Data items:
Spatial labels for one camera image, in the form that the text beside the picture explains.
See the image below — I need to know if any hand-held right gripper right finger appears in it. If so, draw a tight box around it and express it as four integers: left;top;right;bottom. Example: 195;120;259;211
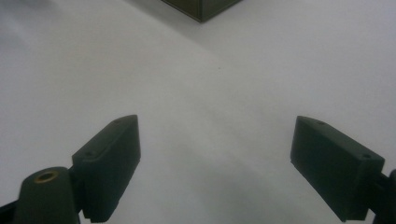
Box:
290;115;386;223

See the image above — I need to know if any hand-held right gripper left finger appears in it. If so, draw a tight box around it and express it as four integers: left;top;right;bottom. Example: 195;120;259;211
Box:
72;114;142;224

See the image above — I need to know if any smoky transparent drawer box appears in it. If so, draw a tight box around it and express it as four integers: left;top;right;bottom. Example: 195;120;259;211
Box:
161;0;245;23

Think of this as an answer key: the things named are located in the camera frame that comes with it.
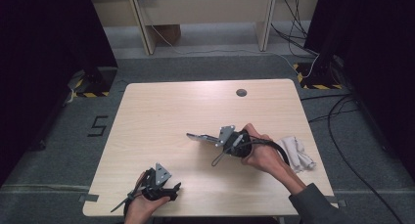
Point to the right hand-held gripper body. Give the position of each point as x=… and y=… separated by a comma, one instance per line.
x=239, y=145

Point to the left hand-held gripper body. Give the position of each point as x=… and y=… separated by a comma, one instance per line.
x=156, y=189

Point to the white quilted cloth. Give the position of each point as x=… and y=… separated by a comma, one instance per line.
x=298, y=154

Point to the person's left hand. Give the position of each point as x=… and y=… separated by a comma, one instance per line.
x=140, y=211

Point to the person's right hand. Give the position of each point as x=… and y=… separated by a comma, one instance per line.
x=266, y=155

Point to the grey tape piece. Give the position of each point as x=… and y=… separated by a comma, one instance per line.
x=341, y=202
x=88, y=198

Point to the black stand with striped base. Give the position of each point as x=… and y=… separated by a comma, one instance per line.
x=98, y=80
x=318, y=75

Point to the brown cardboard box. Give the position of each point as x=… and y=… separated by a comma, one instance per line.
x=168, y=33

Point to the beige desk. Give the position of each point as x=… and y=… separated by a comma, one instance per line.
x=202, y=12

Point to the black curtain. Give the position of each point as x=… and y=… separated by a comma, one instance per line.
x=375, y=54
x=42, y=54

---

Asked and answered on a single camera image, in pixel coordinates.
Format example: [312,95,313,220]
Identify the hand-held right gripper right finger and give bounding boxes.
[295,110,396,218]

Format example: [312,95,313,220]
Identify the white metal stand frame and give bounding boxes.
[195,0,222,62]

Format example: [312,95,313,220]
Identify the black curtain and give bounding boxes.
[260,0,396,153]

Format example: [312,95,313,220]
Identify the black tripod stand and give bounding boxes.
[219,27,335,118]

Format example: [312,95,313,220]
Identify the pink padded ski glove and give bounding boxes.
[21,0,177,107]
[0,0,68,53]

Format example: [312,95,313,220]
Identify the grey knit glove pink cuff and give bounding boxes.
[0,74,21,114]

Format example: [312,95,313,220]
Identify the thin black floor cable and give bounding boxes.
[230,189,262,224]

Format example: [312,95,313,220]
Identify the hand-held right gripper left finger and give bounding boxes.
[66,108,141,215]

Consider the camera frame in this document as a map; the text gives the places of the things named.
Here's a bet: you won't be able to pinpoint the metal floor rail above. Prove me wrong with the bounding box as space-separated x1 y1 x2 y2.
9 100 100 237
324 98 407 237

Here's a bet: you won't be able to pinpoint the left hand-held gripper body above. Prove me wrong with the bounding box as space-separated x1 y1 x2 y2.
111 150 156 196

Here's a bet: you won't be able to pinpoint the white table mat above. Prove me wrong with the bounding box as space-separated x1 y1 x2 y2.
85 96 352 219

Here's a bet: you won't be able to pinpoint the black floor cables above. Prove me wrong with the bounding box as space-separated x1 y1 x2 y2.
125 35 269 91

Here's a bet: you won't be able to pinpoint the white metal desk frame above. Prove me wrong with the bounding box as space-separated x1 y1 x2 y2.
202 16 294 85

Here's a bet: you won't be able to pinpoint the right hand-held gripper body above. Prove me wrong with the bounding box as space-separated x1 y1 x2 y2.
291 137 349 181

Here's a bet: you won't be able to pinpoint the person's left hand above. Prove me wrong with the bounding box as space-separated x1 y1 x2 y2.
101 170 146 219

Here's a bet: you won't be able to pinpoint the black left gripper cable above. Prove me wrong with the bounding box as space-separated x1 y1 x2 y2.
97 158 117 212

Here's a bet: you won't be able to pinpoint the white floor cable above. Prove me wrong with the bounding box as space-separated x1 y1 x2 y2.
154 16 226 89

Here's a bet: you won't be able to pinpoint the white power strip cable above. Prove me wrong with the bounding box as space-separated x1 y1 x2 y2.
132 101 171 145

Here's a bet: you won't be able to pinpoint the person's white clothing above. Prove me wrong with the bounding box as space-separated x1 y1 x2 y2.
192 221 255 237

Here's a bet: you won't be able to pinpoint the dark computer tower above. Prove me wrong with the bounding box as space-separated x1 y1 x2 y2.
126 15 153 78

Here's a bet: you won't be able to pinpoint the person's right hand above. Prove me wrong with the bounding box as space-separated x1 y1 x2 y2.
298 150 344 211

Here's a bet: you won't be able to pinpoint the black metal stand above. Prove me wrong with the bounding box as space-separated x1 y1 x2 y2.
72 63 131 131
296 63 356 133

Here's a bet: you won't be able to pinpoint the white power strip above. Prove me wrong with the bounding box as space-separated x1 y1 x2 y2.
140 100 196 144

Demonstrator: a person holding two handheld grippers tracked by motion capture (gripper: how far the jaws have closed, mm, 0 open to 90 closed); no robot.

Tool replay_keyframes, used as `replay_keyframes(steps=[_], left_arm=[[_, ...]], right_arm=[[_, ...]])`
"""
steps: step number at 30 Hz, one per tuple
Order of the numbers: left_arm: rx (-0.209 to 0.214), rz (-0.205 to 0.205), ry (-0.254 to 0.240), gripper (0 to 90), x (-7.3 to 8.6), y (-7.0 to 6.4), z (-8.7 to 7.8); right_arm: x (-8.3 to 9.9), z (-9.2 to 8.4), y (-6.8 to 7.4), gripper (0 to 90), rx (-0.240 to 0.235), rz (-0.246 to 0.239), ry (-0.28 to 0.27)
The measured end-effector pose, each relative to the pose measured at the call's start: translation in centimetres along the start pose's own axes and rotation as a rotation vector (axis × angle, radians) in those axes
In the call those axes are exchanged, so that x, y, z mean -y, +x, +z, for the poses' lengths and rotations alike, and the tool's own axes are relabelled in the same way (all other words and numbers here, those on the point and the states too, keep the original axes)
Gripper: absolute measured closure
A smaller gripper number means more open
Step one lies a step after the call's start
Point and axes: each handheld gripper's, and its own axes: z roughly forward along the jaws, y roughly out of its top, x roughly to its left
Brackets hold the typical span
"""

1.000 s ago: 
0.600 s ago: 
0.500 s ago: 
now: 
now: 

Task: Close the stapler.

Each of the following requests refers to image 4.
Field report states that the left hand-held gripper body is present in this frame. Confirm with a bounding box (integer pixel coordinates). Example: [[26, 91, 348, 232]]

Task statement: In the records above, find the line containing "Spatial labels for" and the line containing "left finger appears", then give both of them again word for word along with every line between. Omit any pictures.

Response box:
Spatial labels for one camera image, in the form that the text beside the picture explains.
See the image below — I need to know if any hand-held right gripper right finger appears in it. If so, draw a tight box around it and express it as four integers: left;top;right;bottom. Example: 195;120;259;211
Box:
290;115;386;223

See the image above — I need to know if any hand-held right gripper left finger appears in it. If so, draw a tight box around it and express it as four integers: left;top;right;bottom. Example: 195;120;259;211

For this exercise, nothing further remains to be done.